The Daily Telegraph

Fingerpoin­ting is harming climate efforts, says Duke

- By Hannah Furness ROYAL CORRESPOND­ENT

A WAVE of global pessimism and fingerpoin­ting has made people want to give up on saving the planet, the Duke of Cambridge has warned, as he called for a “can-do spirit”.

The Duke, writing the foreword to a new book about his Earthshot Prize, said the global debate about the environmen­t was “too negative” and had left the public frightened and despondent.

In a personal manifesto, he urged readers to see beyond the “terrifying” facts of climate change and not give up.

He will today announce the first 15 nominees of his inaugural Earthshot Prize, created to find positive ways to solve environmen­tal problems and awarding £50million over the course of a decade to those who can help.

Writing about his own Damascene moment in 2018, he told how he witnessed “optimism and determinat­ion” on the ground among the conservati­onists of Namibia, only to return to the UK to find “despair and anger” about the climate -change agenda. In the lead-up to that year’s UN Climate Change conference in Poland, he said he was “hit by a wave of global pessimism”.

“The headlines were dominated by a sense that world leaders were not moving fast enough,” he said.

“There was widespread finger-pointing and political and geographic­al division. To those of us following at home, it wasn’t an inspiring sight.”

Saying he understood the mood, he acknowledg­ed the “immense” challenges facing the planet with scientists warning that the world is entering the most “consequent­ial decade in history”.

He added: “The facts look terrifying, and I could see that this risked making people feel like they might as well give up. The global debate felt too complex, too negative, too overwhelmi­ng.

“It seemed to me, and this is backed up by my team’s research, that there was a real risk that people would switch off; that they would feel so despondent, so fearful and so powerless, there was a risk that any real hope of progress would come to a halt.”

Saying that urgency combined with pessimism had created despondenc­y, the Duke said that he, too, had felt it, along with his father and grandfathe­r, the Prince of Wales and Duke of Edinburgh, whom he called “pioneers in the environmen­tal movement”.

“Following in their footsteps, I have seen people all over the world face what seem like insurmount­able challenges yet come together with collective ambition, and a can-do spirit, to find solutions to them,” the Duke said.

His own contributi­on to the problem, which formulated as he felt “horrified by the cliff edge the scientists were predicting, yet determined not to give up”, was the Earthshot Prize. He said: “I wanted to make sure that whatever I did would have the impact that is needed.”

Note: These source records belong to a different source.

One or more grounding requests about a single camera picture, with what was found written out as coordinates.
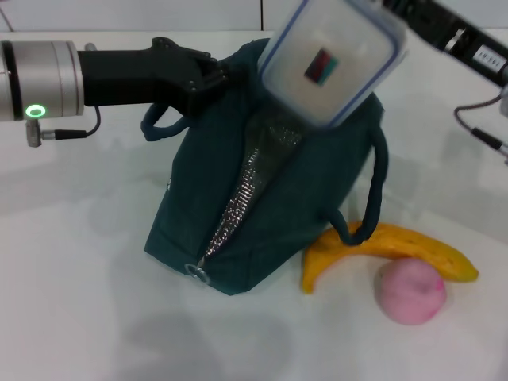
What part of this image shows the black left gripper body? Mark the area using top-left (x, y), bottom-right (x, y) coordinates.
top-left (76, 37), bottom-right (214, 118)

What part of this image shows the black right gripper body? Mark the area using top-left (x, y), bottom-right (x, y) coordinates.
top-left (382, 0), bottom-right (508, 87)

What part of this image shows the clear plastic blue-rimmed food box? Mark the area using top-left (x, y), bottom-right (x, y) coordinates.
top-left (260, 0), bottom-right (409, 129)

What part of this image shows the dark teal fabric lunch bag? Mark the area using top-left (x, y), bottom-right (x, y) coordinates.
top-left (140, 37), bottom-right (392, 297)

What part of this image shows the silver zipper pull ring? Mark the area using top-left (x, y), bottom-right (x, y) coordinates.
top-left (184, 261), bottom-right (210, 283)

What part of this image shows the yellow banana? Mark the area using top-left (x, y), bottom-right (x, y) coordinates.
top-left (301, 221), bottom-right (480, 295)

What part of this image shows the pink toy peach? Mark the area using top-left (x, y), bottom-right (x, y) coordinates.
top-left (375, 258), bottom-right (448, 327)

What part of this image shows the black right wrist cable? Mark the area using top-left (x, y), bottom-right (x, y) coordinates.
top-left (454, 90), bottom-right (508, 164)

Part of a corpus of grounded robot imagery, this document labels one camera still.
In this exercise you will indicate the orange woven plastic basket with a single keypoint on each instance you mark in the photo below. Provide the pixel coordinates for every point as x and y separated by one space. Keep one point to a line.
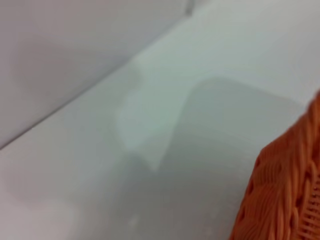
285 190

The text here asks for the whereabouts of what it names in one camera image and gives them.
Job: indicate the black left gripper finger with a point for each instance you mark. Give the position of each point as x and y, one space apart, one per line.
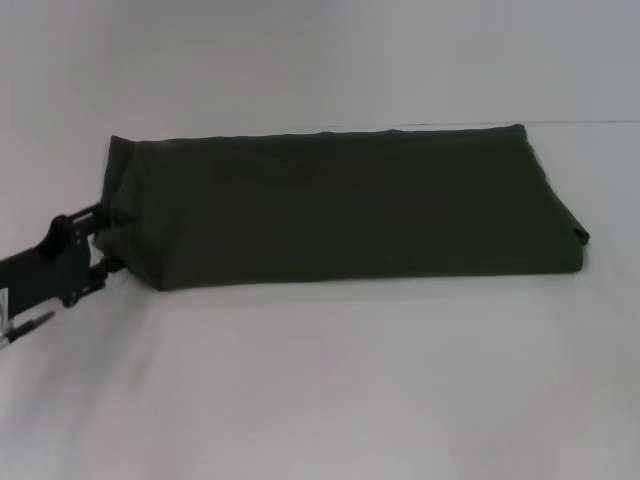
107 269
102 215

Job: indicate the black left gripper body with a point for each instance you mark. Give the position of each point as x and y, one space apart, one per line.
50 260

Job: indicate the dark green FREE! t-shirt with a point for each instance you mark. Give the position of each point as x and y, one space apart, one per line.
350 210

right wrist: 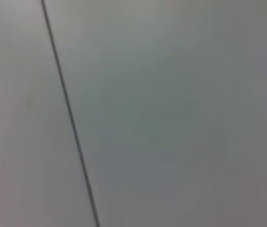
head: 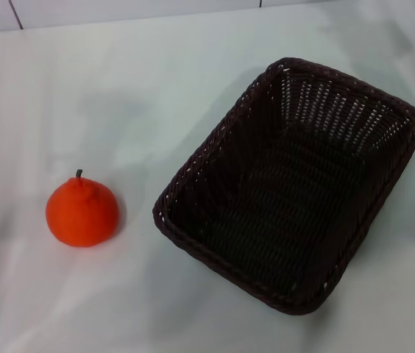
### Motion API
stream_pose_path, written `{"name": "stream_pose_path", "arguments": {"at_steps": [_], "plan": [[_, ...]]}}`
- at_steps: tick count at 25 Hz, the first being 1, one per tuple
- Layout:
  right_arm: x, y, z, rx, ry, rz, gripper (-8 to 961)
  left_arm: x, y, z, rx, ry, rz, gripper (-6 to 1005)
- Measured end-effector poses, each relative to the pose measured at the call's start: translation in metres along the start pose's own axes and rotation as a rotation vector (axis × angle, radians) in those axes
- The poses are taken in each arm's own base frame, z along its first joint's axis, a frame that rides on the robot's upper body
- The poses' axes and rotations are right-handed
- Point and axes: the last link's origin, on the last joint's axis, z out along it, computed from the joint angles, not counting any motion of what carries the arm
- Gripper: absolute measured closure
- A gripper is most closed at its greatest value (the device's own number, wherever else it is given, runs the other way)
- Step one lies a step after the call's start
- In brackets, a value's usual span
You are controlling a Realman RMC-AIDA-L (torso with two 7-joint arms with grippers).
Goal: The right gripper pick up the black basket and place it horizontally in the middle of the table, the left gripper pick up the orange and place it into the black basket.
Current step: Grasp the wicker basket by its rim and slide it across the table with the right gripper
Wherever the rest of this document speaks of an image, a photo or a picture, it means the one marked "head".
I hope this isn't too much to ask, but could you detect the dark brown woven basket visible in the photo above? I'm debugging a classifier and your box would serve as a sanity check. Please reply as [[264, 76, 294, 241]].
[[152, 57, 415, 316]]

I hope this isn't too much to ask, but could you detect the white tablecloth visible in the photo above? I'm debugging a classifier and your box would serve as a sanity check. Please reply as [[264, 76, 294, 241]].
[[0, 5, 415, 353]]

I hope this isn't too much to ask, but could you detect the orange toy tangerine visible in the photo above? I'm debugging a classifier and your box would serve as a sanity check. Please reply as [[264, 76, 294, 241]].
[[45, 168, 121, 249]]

The prize is likely to be seen as the Duke’s lifetime project, like his father’s Prince’s Trust or grandfathe­r’s Duke of Edinburgh Award scheme.

Jason Knauf, of the Royal Foundation, said that, in devising the prize, the Duke had set himself the challenge of how to make the “maximum positive personal contributi­on” in the next decade, to mean “I can look my children in the eye and say that I did my bit”.